I never have particularly bad days, but today happened to be one of them. I sit in the nurses' office and stare out the window. It's one of the few windows we have at the institution, since windows are considered a hazard at places like this. I continue to pick at the pack of crackers on the table in front of me, having lost my appetite just an hour ago.
There is something about him. He isn't like the other patients, and I'm not the only who's noticed in the little time we've observed him. Never have I seen a patient act so calmly, when being taken inside. It was almost as if he'd already accepted the fact that he was insane. But, he doesn't look insane. He doesn't act insane.
It could all be an act, though. I remember the institution's psychologist telling all of the nurses, at our first training session, that psychopaths can mimic human emotion flawlessly. Psychopaths are manipulative and deceitful. So, this is all just an act, right?
I am startled, when the door creaks open, to reveal Brooklyn. Having seen the look on her face, I know that she's heard.
"Can Sister Clare even put you on his service? Is that even allowed?"
"Not technically. A nurse cannot be specifically assigned to a certain patient's service." I explain to her. Brooklyn is one of St. Mary's newer nurses. In fact, she's not even a nurse, more so a nurse aid.
"Then, don't worry." She smiles, and I want to roll my eyes at her stupidity.
"Still, it doesn't dismiss the fact that I will not only have to administer his medications daily, but that everywhere I am, he will also be."
That surely shuts her up. She only looks at me, with her eyes full of sympathy. This morning I wasn't troubled by him being admitted here, but now that I am on his service, everything has changed.
I get up from the table, not wanting to discuss this any further. Brooklyn turns around in her chair and looks at me quizzically.
"I have to oversee first lunch."
With that, I walk out of the office, leaving Brooklyn to do charts or something. I turn down a hallway, passing one of the guards on my way. He makes eye contact with me, but his expression doesn't alter. Yet, it felt as if we've exchanged hellos. That's how it is here. No one speaks to each other, as if we would be reprimanded for it. I never understood it, but I was quick to pick up on it, when I started working here.

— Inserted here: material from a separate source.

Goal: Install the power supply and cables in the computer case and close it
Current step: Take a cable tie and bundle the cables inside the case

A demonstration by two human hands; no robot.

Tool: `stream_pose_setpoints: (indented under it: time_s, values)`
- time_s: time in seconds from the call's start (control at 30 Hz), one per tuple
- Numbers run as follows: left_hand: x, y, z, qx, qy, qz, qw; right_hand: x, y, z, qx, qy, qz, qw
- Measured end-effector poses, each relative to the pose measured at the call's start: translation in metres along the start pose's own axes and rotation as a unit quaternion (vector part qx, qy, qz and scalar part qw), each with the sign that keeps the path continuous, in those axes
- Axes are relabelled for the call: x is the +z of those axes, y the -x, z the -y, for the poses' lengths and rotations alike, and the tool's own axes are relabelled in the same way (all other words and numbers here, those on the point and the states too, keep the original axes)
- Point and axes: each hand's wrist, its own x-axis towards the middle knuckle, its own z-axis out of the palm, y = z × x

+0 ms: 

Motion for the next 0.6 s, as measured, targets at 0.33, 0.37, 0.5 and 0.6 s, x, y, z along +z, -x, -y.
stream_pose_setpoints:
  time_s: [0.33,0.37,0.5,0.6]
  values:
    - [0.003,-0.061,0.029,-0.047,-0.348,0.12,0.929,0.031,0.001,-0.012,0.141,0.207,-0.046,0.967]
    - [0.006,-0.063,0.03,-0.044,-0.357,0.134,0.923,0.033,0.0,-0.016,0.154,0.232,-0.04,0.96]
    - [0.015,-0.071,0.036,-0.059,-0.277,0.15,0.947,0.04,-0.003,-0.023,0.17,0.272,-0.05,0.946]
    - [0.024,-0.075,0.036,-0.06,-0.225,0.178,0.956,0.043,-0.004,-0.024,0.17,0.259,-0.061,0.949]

I brace myself before I pull open the doors to the cafeteria. I don't know why I am acting like this. I have overseen numerous lunches before. I know that there are a minimum of four guards in the room at all times. Even if he were to lash out at me, I would be safe. But why was I so scared?
When I finally walk into the cafeteria, none of the patients seem to be fazed by my presence. I stand in my usual spot, near the back of the room. I don't see James, yet, which I am thankful for.
It seems as I had spoken to soon, when the door swing open. The atmosphere changes, and suddenly I'm on edge. In that moment, I could feel his eyes on me, but I didn't dare to look at him. Instead, I look down at my feet.
From the corner of my eye, I watch him walk over to a table in the corner. He sits all by himself, alike many of the other patients. His shackles make clanging noises with every sudden movement of his.
There's something about him to which I am so fascinated by. I can't seem to keep my eyes off of him, and it isn't just because of his undeniable beauty. His demeanor is the exact opposite of any patients I've witnessed in my six months of working here.
I wanted to enter into his sinister mind. I wanted to hear all of his thoughts. To be able to analyze his brain. What an thrill it would be.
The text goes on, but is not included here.